Comunque denaro pubblico. Come lo ha speso?
«Attività politica. Lei sta parlando con uno che la politica la fa paese per paese, porta a porta. Lei sta parlando con un parlamentare del Sannio che è stato il più votato in Italia alle primarie del Pd di un anno e mezzo fa perché trascorre tanto tempo con la gente ».

Su tanti manifesti a Benevento c'è scritto "Del Basso De Caro orgoglio del Sannio" ma i soldi della Regione come li ha spesi?
«Attività politica».

Oggi non lo potrebbe più fare senza redigere un rendiconto?
«Oggi la legge non lo consente più»

Ma non si dovrebbe rendicontare comunque ogni euro speso di denaro pubblico?
«La legge non lo prevedeva. Le dico di più. In Lombardia, dove hanno speso molto più della Campania, ma davvero tanto più della Campania, l'inchiesta si è già chiusa con l'archiviazione. In Piemonte sono sulla stessa via. In Campania siamo invece alla fase di chiusura indagini».

Lei in ogni caso non ha consegnato gli scontrini come hanno fatto altri consiglieri regionali anche in Campania?
«La legge non lo prevedeva ».

Cosa risponde ai grillini che chiedono le sue dimissioni da sottosegretario al ministero delle infrastrutture?
«Non è una novità. Hanno presentato da venti giorni una mozione contro di me».

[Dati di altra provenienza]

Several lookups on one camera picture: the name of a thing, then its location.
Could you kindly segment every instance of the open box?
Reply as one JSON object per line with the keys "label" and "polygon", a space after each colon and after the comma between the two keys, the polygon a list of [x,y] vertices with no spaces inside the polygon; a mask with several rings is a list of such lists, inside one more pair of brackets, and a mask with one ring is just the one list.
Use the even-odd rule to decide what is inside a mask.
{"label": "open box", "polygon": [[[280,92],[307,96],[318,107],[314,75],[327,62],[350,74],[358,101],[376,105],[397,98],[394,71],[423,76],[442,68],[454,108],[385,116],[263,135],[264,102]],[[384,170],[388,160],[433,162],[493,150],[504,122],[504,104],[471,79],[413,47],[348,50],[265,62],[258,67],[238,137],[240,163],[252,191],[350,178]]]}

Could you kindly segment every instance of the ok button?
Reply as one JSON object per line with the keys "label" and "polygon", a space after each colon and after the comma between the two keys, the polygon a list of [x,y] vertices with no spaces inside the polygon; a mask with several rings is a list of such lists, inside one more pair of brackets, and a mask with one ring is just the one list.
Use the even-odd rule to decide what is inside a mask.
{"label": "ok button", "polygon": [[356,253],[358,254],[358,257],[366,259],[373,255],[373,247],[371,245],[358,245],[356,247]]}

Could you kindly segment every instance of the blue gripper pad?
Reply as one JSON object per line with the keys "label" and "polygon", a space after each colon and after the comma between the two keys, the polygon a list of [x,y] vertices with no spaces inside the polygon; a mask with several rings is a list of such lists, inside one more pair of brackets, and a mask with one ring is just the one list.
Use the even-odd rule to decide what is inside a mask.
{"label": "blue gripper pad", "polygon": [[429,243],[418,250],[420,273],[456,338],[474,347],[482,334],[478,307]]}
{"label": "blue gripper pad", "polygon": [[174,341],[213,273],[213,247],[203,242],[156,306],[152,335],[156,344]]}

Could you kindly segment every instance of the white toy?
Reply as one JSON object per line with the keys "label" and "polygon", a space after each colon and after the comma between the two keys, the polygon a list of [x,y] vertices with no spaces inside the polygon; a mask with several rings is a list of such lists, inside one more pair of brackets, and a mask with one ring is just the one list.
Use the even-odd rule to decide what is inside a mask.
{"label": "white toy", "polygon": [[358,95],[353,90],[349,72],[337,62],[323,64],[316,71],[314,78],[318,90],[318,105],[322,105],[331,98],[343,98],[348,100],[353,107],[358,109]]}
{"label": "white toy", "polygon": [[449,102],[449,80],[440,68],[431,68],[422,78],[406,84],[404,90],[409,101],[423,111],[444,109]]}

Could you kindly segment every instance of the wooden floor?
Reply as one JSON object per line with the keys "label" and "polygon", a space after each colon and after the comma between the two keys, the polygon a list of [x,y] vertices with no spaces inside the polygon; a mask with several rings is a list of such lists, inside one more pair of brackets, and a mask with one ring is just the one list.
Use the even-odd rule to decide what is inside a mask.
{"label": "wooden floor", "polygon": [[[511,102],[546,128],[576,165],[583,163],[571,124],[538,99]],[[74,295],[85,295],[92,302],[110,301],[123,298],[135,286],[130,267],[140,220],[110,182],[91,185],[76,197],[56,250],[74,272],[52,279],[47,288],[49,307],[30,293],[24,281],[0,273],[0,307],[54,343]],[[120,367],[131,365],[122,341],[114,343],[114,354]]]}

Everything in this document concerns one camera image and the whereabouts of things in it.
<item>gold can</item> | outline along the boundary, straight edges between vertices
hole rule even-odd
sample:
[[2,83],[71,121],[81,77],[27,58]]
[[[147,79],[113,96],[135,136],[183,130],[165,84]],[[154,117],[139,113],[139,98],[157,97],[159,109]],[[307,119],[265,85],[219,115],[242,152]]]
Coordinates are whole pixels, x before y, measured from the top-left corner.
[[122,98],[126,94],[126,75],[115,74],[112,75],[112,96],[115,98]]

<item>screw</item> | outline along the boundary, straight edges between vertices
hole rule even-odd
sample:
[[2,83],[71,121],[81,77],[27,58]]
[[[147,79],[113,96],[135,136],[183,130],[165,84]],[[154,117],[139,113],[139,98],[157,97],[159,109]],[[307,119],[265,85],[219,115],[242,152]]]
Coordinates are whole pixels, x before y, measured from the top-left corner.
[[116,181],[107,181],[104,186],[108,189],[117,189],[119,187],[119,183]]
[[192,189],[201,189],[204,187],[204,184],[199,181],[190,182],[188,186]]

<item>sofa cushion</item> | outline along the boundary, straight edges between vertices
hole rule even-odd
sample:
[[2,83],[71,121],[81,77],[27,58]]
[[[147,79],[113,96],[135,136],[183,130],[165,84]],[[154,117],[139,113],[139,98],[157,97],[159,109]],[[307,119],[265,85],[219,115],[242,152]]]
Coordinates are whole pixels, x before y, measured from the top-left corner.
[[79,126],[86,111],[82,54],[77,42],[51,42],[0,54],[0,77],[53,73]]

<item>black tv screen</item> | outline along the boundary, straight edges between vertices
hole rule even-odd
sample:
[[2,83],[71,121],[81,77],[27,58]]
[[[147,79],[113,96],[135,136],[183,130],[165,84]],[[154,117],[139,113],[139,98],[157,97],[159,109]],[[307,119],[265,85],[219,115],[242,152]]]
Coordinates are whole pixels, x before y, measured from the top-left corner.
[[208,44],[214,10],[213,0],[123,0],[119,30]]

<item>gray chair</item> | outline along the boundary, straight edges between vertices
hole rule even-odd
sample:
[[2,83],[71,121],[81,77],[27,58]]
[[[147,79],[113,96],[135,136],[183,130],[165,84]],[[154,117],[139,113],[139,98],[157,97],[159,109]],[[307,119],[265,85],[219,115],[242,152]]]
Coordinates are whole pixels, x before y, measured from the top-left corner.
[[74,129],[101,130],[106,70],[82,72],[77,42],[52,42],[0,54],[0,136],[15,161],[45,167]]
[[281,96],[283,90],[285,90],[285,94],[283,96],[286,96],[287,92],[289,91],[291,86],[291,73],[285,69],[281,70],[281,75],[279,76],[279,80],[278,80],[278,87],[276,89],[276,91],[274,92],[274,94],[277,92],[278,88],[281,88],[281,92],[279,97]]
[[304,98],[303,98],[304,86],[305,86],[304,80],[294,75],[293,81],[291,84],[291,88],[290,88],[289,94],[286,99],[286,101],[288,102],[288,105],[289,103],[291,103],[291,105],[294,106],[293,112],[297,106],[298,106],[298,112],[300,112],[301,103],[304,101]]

Chiederà di essere ascoltato dal magistrato?
«Certo. E ripeterò le cose che gli ho già detto due anni fa quando mi ha ascoltato una prima volta».

E cioè ?
«Glielo devo ripetere? Sono un po' stanco di farlo da due anni. La legge non prevedeva il rendiconto. Il magistrato ha già la mia memoria difensiva, ma chiederò di essere nuovamente ascoltato per spiegare ancora una volta cosa era scritto in quella legge della Regione ».

Una brutta legge ?
«Sed lex. Sono un avvocato e rispetto sempre la legge».